GIVEN MATERIAL>
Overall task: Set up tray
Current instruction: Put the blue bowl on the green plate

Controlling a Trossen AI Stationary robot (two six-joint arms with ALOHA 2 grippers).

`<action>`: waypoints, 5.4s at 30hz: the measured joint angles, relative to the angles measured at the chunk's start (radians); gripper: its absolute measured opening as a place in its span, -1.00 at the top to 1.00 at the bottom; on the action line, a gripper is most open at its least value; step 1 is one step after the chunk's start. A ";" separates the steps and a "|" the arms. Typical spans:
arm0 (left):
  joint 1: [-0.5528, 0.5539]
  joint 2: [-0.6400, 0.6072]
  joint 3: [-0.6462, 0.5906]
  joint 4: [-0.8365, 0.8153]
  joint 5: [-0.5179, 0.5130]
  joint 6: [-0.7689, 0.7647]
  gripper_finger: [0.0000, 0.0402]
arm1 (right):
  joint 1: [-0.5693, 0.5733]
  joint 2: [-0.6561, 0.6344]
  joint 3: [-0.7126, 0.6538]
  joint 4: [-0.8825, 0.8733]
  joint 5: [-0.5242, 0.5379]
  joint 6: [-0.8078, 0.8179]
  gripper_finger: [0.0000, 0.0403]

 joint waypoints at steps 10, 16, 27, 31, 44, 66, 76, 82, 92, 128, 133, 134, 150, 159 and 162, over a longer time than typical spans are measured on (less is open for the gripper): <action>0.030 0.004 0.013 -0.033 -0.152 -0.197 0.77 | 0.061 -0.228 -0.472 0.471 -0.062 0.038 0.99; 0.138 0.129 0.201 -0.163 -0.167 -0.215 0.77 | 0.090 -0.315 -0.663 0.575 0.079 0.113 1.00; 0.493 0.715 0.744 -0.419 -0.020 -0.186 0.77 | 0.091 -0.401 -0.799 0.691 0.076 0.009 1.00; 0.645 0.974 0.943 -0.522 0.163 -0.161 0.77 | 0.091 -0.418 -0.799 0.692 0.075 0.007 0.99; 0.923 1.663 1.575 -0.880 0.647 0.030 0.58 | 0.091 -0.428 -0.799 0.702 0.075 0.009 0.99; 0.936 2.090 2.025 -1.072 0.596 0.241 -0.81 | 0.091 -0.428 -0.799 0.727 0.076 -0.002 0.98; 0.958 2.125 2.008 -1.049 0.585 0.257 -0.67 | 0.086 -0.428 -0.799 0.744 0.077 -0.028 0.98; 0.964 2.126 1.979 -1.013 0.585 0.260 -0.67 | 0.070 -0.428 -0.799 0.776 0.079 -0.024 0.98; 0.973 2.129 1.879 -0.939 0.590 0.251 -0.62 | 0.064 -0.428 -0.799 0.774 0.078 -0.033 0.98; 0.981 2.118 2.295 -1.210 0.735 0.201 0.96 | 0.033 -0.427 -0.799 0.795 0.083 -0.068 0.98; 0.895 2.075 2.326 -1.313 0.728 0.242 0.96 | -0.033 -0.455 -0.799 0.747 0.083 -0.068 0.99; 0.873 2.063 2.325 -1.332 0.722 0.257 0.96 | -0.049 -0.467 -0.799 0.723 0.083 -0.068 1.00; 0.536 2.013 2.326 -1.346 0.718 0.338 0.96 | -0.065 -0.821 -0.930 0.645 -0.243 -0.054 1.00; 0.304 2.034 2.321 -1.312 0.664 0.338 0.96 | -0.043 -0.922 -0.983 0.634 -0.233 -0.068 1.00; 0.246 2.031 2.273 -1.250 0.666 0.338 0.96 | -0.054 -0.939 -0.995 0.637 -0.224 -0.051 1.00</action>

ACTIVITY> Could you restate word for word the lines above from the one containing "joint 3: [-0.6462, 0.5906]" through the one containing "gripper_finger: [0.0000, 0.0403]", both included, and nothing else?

EXERCISE ANSWER>
  joint 3: [-0.6462, 0.5906]
  joint 4: [-0.8365, 0.8153]
  joint 5: [-0.5179, 0.5130]
  joint 6: [-0.7689, 0.7647]
  gripper_finger: [0.0000, 0.0402]
arm1 (right):
  joint 1: [-0.5693, 0.5733]
  joint 2: [-0.6561, 0.6344]
  joint 3: [-0.7126, 0.6538]
  joint 4: [-0.8825, 0.8733]
  joint 5: [-0.5242, 0.5379]
  joint 6: [-0.8078, 0.8179]
  gripper_finger: [0.0000, 0.0403]

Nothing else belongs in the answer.